Not all modern philosophers have adopted the humanistic approach. Two giants stand out: Spinoza and Leibniz (we might add Schopenhauer and even Kant in some respects). Both developed traditional-sounding metaphysical systems without regard for human perspectives, and both are alien to modern sensibilities. Spinoza and Leibniz have struggled for curricular recognition and are often regarded as eccentric at best. That is not a false impression given that they don’t share the humanistic turn (proudly in the case of Spinoza, in view of his naturalism about the human creature). Both belong squarely in the tradition beginning with Plato and Aristotle (including the pre-Socratics) and pre-dating the Christianized doctrines of the middle ages; they are concerned to provide an intelligible general ontology without reliance on Scripture or the human viewpoint. They are certainly not interested in describing what the ordinary human animal thinks, or how he or she thinks it. We might call these non-humanistic philosophers: they resist the humanistic turn in whatever variety it presents itself. Kant is the odd case because of his duality of the phenomenal and the noumenal—the former decidedly human, the latter not human at all. Kant took a kind of half-turn, though historically he triggered a yet sharper turn towards the human: his view is that we can’t know anything about the non-human world, though there is such a thing, while the human world is open to our understanding. Berkeley is an interesting case: at first sight his idealism would appear to put him firmly in the humanist camp, but then we remember his placing of God at the center of all things and the non-human asserts itself. The infinite spirit is not a human spirit, and it is the foundation of the entire universe. Berkeley is a non-humanist wolf in humanist sheep’s clothing. Again, he is someone we moderns find it difficult to digest. We are more comfortable delving into our own nature accompanied by Locke and Hume. We like the humanistic turn, self-centered as we are. We prefer to think of ourselves as the measure of all things—whether by our knowledge or our meanings or our concepts. We think human nature is fantastic.

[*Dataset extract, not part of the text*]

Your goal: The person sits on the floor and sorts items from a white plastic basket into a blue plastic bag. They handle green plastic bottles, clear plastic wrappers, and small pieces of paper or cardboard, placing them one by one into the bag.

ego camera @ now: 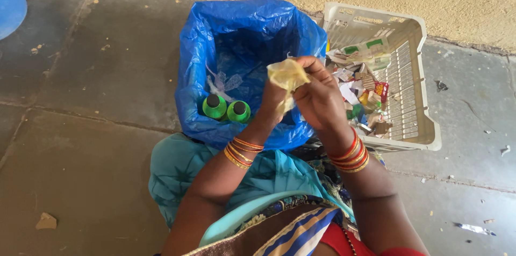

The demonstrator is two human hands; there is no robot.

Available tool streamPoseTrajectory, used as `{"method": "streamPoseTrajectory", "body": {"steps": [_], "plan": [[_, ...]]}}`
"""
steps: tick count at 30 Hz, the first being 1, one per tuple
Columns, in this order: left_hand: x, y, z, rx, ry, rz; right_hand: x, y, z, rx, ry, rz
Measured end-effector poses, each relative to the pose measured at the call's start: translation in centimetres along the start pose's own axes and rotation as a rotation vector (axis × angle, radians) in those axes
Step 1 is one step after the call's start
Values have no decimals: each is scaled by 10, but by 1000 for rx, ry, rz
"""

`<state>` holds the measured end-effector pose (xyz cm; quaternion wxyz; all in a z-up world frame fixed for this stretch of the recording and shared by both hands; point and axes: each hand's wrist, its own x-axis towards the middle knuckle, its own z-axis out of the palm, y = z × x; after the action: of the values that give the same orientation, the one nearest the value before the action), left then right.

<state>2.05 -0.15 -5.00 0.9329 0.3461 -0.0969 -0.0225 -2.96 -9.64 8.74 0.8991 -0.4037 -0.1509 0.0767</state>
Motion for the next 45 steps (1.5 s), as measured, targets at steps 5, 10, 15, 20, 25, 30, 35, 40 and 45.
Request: {"method": "streamPoseTrajectory", "body": {"steps": [5, 10, 15, 20, 25, 30, 35, 40, 45], "plan": [[-4, 29, -9, 207, 75, -179, 11, -13, -5, -1348, 79, -643], [-2, 44, -22, 79, 91, -135, 9, -3, -14, -1548, 16, -508], [-4, 48, -29, 578, 166, 317, 11, 17, 1, -1373, -83, -267], [-19, 85, -39, 864, 177, 451, 38, 27, 17, -1344, -20, -2], [-12, 130, -53, 911, 194, 389, 86, 46, 16, -1166, -261, 12], [-11, 160, -74, 788, 200, 346, 132, 83, 3, -911, -273, 148], [-19, 184, -115, 583, 189, 274, 182, 133, -56, -723, -110, 376], [-21, 194, -165, 828, 467, 342, 220, 213, -153, -1570, -940, -635], [-17, 173, -203, 1416, 466, 237, 230, 311, -198, -1741, -934, -63]]}}
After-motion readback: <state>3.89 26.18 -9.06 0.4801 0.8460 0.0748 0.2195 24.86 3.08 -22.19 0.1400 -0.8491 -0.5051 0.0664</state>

Where do more recent philosophers fall? Almost all twentieth century philosophers are humanists: Russell, Wittgenstein, the positivists, Husserl, Heidegger, Sartre, Davidson, Quine, Strawson, Dummett, and many others.[2]The anti-humanists are harder to spot, not surprisingly given the humanistic turn, but a few exhibit anti-humanist leanings—I might mention Kripke and Nagel. Kripke opposes the humanistic interpretation of modality, stressing the existence of metaphysical necessity and distinguishing it from the epistemic kind—it stems from objective reality not from our own minds (as with analyticity). Nagel qualifies because of his realism and emphasis on human limitation—in no way is the bat’s mind a version of the human mind, and our concepts are not guaranteed to catch hold of everything real (the View From Nowhere is not a human view). Mysterians (such as Chomsky and myself) are sharply anti-humanist because we reject the idea that reality is designed so as to conform to human modes of thinking. We humans are just tiny specks in reality, not the measure of reality; neither human knowledge nor human language nor human thought are constitutive of the real—the objective world is. These human attributes are merely part of the world. Construed as a general meta-philosophy, the humanistic turn was a mistake, according to mysterians–though there is nothing untoward about studying human nature as such. We do better to revert to Plato, Aristotle, Spinoza, Leibniz, and whoever else shares their anti-humanist predilections. In any case the issue has been joined: to be a humanist or not to be a humanist.[3]

 

Colin McGinn

 

[1] A problem with the epistemic turn, as exemplified in Descartes, not mentioned in the standard narrative, is that knowledge turned out to be not as unproblematic as we might have hoped. Descartes recognized the problem of skepticism from the start and tried unsuccessfully to solve it, so knowledge can hardly be a solid foundation on which to erect a humanistic philosophy alternative to what had gone before; but further, it became clear that even defining knowledge is difficult, so we don’t even know what knowledge is. If our aim is to find a sound starting point in human nature, knowledge seems like the wrong concept to invoke. In this light we can see why a switch to language might seem appealing; however, the concept of meaning soon revealed itself to be anything but pellucid, so turning to it hardly leads to the Promised Land. And the same can be said of concepts and thoughts. Human nature turns out not to be as transparent as we might have hoped. If obscurity is a count against non-humanistic philosophy, then it applies also to humanistic philosophy.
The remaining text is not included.